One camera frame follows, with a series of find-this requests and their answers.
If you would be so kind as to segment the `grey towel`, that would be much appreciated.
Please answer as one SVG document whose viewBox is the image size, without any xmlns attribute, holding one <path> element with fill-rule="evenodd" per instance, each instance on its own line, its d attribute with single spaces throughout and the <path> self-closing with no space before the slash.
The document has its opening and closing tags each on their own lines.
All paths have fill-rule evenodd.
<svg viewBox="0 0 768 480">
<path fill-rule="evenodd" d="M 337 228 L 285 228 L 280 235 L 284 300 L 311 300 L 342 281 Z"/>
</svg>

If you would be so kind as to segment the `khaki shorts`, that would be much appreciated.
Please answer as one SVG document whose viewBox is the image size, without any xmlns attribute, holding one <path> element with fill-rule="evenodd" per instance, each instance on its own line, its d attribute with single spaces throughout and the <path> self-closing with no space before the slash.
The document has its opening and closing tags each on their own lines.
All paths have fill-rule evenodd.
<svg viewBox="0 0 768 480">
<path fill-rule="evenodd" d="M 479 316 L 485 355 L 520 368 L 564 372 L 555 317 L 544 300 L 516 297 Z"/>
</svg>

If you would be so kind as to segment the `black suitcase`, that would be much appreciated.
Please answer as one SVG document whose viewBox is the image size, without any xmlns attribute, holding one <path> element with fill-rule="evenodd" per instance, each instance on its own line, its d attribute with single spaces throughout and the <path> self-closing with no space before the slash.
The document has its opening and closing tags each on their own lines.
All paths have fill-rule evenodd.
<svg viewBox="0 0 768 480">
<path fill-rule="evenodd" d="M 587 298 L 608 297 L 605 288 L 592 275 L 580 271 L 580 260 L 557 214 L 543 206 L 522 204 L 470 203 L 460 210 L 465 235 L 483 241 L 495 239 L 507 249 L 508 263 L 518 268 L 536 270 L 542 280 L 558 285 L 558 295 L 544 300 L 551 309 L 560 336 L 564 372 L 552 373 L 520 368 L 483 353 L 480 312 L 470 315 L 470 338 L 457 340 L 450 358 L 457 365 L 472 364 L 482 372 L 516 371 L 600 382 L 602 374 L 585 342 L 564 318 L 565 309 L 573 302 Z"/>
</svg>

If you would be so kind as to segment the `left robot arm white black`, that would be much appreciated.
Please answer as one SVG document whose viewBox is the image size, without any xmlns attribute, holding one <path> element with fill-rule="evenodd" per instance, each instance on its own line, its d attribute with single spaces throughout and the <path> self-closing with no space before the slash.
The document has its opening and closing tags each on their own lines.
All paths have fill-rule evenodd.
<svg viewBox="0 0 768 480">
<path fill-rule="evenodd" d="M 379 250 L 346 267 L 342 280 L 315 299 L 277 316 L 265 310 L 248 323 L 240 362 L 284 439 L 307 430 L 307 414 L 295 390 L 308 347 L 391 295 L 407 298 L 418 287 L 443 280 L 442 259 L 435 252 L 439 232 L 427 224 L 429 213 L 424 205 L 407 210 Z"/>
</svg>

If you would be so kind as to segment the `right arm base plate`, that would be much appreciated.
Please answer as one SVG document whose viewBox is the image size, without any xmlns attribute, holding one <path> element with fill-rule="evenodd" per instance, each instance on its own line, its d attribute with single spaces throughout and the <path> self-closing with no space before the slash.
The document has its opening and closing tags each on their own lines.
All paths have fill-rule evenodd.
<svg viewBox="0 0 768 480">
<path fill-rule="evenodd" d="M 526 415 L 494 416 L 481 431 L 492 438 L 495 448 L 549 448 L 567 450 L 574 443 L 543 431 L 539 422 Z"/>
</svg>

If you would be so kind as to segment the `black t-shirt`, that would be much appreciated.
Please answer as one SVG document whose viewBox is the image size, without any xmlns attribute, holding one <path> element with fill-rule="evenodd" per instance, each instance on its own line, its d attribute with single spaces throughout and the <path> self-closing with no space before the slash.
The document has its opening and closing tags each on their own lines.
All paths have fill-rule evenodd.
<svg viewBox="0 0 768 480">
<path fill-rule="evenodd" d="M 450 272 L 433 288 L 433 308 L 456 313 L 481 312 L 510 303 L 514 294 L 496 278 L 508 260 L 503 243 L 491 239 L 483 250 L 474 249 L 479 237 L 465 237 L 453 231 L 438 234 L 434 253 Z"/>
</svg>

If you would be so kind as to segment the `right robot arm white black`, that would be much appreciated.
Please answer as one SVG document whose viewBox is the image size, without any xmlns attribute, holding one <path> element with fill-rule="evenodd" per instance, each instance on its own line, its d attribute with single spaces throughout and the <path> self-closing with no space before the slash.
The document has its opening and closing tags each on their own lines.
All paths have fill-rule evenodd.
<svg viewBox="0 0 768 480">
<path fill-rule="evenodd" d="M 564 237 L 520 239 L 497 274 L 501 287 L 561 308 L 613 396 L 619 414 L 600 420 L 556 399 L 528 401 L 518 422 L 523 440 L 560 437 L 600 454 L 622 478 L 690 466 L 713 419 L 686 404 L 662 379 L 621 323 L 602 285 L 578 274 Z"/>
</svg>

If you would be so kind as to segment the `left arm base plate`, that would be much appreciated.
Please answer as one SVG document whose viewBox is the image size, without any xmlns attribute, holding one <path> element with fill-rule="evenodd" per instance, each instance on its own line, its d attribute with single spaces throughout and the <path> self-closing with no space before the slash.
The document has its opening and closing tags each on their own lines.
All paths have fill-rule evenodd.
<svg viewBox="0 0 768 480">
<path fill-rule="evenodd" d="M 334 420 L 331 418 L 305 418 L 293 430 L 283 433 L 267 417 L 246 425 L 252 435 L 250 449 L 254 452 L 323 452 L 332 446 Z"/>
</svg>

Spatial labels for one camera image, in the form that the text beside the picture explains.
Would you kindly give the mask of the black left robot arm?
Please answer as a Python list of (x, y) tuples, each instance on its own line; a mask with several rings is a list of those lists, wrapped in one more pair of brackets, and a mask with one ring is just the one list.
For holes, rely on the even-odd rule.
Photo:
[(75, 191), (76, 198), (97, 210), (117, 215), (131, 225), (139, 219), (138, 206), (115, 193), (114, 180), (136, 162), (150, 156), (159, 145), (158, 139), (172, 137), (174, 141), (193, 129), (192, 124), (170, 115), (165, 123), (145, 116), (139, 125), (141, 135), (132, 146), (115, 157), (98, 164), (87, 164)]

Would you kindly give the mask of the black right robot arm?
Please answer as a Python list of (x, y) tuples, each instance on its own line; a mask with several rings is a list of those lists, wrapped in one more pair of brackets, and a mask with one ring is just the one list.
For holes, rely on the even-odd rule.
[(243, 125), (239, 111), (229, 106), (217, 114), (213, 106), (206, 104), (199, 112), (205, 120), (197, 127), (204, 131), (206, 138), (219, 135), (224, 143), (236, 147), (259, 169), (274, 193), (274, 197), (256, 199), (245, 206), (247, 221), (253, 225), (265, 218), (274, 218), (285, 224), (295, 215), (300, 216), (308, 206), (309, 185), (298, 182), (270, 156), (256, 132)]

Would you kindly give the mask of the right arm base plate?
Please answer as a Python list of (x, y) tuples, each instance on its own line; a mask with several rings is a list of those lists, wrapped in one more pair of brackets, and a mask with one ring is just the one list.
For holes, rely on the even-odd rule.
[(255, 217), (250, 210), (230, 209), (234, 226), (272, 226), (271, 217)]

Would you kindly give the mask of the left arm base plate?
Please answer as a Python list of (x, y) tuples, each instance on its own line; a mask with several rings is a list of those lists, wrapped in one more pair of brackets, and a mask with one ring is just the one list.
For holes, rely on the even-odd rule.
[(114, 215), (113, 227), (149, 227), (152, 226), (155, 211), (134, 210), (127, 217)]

REQUIREMENT: Your answer must consist of every line in the listing that contains "kindly".

SOLUTION FOR THIS EXERCISE:
Would you kindly give the mask of the black left robot arm?
Would you kindly give the mask of the black right robot arm?
Would you kindly give the mask of the right arm base plate?
Would you kindly give the mask of the left arm base plate?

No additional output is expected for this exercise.